Please return the lines below verbatim, beginning at the one that has "We show a camera" and stopping after the one that has "Assume fill-rule evenodd for every path.", and add no other lines.

**Recorded data**
/---

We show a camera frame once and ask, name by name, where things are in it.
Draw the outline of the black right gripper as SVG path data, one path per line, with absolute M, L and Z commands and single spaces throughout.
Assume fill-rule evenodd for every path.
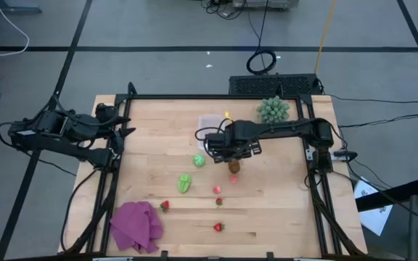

\---
/---

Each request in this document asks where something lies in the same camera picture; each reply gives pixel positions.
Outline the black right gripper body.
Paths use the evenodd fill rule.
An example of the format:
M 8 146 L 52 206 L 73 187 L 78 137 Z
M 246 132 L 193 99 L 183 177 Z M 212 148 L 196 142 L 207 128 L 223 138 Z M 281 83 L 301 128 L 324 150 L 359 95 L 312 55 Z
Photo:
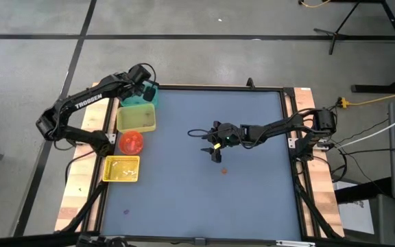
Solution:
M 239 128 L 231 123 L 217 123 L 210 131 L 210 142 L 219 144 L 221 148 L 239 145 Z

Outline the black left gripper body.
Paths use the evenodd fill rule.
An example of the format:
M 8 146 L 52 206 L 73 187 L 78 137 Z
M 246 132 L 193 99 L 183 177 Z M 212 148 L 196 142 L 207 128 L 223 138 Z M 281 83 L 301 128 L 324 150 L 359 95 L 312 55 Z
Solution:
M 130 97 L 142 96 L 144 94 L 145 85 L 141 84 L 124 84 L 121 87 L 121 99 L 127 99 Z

\---

**Your response**
We show a camera frame once and ask, name by name, where things are in it.
Draw the outline of the black right gripper as SVG path data, one path per line, with absolute M, L and Z commands and single spaces throughout.
Assume fill-rule evenodd for every path.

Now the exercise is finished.